Darzalex (Mega®): China's first CD38 targeted monoantigen, and the definition of myeloma for the treatment of light chain (AL) amyloid is a rare and potentially fatal multisyscular disease that occurs when the bone marrow produces abnormal antibody fragments called light chains (AL), which come together to form amyloid.
these amyloid proteins are deposited in tissues and vital organs, interfering with normal organ function.
with the development of the disease, many patients' hearts, kidneys, digestive tract, liver and nervous system and other organs gradually degraded.
diagnosis of AL amyloid degeneration is often delayed and the prognosis is poor due to the late onset of multi-organ (especially heart) suffering.
of patients with AL amyloid is estimated to be between 6 months and 3 years, depending on the patient population and the data used.
currently, there is no approved treatment plan to treat this devastating disease.
Darzalex is the world's first CD38-mediated, lysolytic antibody drug with broad-spectrum lethality and can target transcellular enzyme CD38 molecules that combine multiple myelomas and multiple solid tumor cell surfaces. The mechanism of action of immuno-mediated induces rapid death of tumor cells, including complementary dependent cytotoxicity (CDC), antibody-dependent cell-mediated cytotoxic action (ADCC) and antibody-dependent cell phagocytosis (ADCP), and apoptosis.
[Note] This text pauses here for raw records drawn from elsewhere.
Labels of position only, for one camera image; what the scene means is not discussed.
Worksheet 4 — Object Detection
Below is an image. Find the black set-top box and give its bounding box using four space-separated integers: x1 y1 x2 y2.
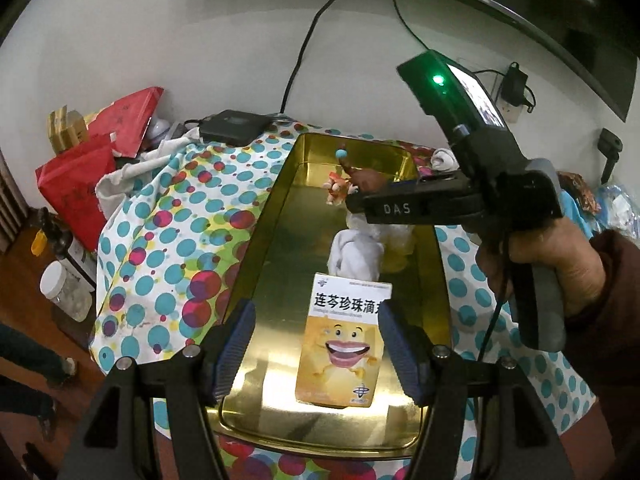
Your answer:
199 109 274 147

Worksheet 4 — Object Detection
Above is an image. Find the brown round object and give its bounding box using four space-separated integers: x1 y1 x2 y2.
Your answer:
350 167 398 194

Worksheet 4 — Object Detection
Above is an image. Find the large red gift bag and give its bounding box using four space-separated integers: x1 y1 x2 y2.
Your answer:
35 134 119 252

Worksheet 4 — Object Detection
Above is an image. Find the small colourful toy figure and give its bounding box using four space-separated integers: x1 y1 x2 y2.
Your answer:
325 147 359 206

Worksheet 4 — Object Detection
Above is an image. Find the yellow smiling face medicine box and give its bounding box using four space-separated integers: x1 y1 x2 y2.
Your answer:
296 271 393 408

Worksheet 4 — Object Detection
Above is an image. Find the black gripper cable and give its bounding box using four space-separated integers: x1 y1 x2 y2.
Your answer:
476 237 512 362

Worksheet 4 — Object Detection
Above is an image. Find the thin black cable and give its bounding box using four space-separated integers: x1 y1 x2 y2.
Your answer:
392 0 437 57

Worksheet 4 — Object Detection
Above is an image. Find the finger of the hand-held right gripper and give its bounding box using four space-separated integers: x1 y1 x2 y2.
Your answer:
345 187 372 225

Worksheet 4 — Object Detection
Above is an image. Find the person's right hand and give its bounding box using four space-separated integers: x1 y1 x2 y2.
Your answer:
475 217 603 323

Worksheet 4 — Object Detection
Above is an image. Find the white lid plastic jar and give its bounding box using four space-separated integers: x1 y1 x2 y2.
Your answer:
40 261 94 324

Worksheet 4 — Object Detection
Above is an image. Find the polka dot tablecloth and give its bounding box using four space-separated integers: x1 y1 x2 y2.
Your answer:
90 120 598 480

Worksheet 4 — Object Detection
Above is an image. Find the gold metal tin tray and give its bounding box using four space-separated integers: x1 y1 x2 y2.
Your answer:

, Darzalex has also been shown to target immunosuppressive cells in tumor micro-environments to exhibit immunomodulation activity.
first approved for listing in November 2015, with sales of $2,998 million in 2019.
, the drug has been approved by many countries around the world for first-line, second-line, multi-line treatment of multiple myeloma.
In China, Darzalex (Mega®, Daretoyu monoantigen) was approved in October 2019 for single-drug treatment of adult patients with relapsed and refractic multiple myeloma, specifically in patients who have previously been treated with protease inhibitors and immunomodulants and who have progressed during the last treatment.
as China's first approved CD38 monoclonal antibody-targeted drug, this innovative program is expected to redefine the treatment of multiple myeloma in China.
() Original source: Janssen Submits Application Seeking U.S. FDA approval of DARZALEX FASPRO (daratumumab and hyaluronidase-fihj) for the Treatment of Patients with With Light (AL) Amyloidosis.